The sample system event message will be looked like below:

date=2025-01-06 time=01:22:11 eventtime=1697974411360510151 tz="+0200" logid="1501054200" type="utm" subtype="dns" eventtype="dns-response" level="error" vd="root" policyid=1 poluuid="0ad2809c-7458-51ec-0ba6-b1a5f7bc02cc" policytype="policy" sessionid=380455832 user="test" srcip=192.168.1.1 srcport=56326 srccountry="Reserved" srcintf="port1" srcintfrole="undefined" dstip=113.111.118.114 dstport=53 dstcountry="China" dstintf="port2" dstintfrole="undefined" proto=17 profile="DNS Profile" srcmac="b9:bf:77:64:68:2f" xid=39675 qname="example.com" qtype="Unknown" qtypeval=65 qclass="IN" msg="A DNS resolution error occurs" action="pass" error="DNS query timeout" rcode=2

This message says that FortiGate having trouble resolving 'example.com' to be used for the DNS filter under security scanning.
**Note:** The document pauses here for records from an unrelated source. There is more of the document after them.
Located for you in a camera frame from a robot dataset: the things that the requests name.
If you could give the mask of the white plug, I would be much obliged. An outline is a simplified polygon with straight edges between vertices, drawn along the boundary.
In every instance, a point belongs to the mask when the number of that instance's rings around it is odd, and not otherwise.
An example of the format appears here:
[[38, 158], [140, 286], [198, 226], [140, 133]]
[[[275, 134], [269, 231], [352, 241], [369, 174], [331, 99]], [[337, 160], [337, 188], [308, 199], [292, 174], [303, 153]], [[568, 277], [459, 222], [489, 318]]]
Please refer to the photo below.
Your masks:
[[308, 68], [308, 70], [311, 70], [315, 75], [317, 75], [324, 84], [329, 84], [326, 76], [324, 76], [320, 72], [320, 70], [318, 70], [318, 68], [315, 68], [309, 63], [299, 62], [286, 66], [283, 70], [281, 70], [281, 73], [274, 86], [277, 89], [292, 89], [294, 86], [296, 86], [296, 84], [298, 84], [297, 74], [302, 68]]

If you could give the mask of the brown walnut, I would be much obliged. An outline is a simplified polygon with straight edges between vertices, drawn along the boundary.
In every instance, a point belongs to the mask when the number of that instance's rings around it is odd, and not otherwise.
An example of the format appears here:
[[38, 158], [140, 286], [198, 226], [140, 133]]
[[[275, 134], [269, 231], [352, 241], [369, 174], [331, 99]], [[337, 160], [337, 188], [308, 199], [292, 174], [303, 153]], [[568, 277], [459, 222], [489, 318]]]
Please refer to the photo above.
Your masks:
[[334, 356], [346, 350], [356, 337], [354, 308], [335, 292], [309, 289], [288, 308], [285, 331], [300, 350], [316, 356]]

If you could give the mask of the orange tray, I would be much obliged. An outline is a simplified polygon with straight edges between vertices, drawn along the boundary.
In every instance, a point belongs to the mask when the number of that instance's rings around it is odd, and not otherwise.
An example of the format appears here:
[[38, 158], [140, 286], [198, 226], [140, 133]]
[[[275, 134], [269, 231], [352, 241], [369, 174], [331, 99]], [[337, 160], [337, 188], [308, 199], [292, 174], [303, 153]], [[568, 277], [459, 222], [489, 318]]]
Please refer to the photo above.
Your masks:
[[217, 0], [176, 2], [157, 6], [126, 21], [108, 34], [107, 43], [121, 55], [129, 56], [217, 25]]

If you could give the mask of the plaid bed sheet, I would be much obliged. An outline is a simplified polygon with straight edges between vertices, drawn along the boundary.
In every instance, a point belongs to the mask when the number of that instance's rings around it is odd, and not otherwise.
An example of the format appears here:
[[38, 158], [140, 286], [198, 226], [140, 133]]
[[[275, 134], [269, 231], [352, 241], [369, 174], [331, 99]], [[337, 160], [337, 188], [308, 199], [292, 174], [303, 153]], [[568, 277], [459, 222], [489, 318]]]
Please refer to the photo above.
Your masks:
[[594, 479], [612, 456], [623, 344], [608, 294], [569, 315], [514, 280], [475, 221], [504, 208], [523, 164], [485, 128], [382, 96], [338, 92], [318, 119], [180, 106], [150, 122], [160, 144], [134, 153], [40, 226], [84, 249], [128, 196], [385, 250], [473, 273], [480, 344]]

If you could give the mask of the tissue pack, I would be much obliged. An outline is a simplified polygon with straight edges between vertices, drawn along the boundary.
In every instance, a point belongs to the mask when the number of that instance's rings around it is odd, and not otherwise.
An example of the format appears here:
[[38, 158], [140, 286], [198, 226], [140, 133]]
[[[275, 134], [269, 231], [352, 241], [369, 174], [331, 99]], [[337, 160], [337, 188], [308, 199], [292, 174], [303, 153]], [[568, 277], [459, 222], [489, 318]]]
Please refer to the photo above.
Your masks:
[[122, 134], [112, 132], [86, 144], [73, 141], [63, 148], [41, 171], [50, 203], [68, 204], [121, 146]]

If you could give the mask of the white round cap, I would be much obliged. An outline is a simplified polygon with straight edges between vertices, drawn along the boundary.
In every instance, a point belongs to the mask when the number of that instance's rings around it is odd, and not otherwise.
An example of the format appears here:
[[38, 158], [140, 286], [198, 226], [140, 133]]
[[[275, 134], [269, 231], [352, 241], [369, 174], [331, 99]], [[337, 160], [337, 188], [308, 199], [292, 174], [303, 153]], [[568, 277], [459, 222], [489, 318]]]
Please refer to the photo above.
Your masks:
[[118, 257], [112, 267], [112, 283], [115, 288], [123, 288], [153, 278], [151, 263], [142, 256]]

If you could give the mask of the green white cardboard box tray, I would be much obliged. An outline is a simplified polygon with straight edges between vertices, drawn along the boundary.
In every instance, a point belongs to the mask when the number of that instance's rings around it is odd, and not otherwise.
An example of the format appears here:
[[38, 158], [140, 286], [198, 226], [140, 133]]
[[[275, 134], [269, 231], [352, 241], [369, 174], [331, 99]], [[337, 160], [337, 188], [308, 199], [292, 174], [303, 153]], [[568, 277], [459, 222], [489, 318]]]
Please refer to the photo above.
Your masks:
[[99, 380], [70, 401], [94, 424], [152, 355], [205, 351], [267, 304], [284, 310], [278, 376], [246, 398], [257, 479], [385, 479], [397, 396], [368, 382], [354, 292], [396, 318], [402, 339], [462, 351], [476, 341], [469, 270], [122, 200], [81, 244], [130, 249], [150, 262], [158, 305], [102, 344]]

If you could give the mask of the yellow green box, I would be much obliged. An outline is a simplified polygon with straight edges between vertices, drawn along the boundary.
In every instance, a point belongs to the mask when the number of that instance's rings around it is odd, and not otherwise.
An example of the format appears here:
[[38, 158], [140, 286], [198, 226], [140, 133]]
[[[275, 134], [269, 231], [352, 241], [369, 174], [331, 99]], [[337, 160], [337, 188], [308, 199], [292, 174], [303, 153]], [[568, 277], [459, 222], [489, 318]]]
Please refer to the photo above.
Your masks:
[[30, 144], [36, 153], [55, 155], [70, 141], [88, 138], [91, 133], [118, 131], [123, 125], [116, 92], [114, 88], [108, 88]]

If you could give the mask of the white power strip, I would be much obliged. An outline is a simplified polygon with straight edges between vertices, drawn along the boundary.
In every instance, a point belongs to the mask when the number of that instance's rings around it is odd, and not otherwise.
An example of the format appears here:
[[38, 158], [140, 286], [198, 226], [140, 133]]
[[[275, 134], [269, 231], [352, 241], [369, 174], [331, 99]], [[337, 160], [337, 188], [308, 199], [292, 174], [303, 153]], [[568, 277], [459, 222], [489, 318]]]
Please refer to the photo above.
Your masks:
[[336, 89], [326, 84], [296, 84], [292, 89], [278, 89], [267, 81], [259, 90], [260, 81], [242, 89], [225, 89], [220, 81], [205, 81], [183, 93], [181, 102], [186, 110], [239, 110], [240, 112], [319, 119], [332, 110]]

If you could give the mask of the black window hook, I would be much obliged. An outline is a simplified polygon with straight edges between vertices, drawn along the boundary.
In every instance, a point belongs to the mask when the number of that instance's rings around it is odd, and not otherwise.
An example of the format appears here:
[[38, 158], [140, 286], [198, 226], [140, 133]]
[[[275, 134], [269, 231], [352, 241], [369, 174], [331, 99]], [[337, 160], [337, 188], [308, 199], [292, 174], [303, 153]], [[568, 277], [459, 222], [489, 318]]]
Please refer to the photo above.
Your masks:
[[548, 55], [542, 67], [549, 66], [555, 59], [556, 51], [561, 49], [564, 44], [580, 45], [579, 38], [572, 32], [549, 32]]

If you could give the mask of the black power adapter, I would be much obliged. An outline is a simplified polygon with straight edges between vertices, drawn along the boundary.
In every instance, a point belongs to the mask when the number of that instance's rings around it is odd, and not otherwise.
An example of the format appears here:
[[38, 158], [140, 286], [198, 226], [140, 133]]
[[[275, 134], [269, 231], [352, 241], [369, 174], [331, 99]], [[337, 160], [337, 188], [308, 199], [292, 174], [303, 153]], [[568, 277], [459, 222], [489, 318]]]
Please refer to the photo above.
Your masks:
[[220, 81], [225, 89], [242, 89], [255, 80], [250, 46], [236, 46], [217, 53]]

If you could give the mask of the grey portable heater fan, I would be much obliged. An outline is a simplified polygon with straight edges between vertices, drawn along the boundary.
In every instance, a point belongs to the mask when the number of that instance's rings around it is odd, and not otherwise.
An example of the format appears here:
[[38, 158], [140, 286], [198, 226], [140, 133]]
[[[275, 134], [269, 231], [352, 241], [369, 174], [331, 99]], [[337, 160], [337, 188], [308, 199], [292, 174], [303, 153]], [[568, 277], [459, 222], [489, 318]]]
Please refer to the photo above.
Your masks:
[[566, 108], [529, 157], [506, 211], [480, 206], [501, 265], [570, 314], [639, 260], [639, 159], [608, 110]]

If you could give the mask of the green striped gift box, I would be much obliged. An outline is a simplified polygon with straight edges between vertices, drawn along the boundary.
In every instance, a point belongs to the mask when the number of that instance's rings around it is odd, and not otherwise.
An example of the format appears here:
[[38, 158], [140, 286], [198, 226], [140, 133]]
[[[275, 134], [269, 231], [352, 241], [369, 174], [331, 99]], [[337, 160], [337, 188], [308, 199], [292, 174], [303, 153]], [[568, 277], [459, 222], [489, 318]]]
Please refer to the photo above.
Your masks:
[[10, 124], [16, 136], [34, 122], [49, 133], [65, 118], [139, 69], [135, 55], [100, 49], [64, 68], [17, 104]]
When the domain is unresolvable, the DNS filter will not function as expected, and 'example.com' can be blocked under the 'unrated' category unless a rating error option is allowed under the DNS profile.

Additional information:

Check whether 'example.com' can be found under the DNS cache using the command and tune the FortiGate DNS setting if required:

diagnose test application dnsproxy 7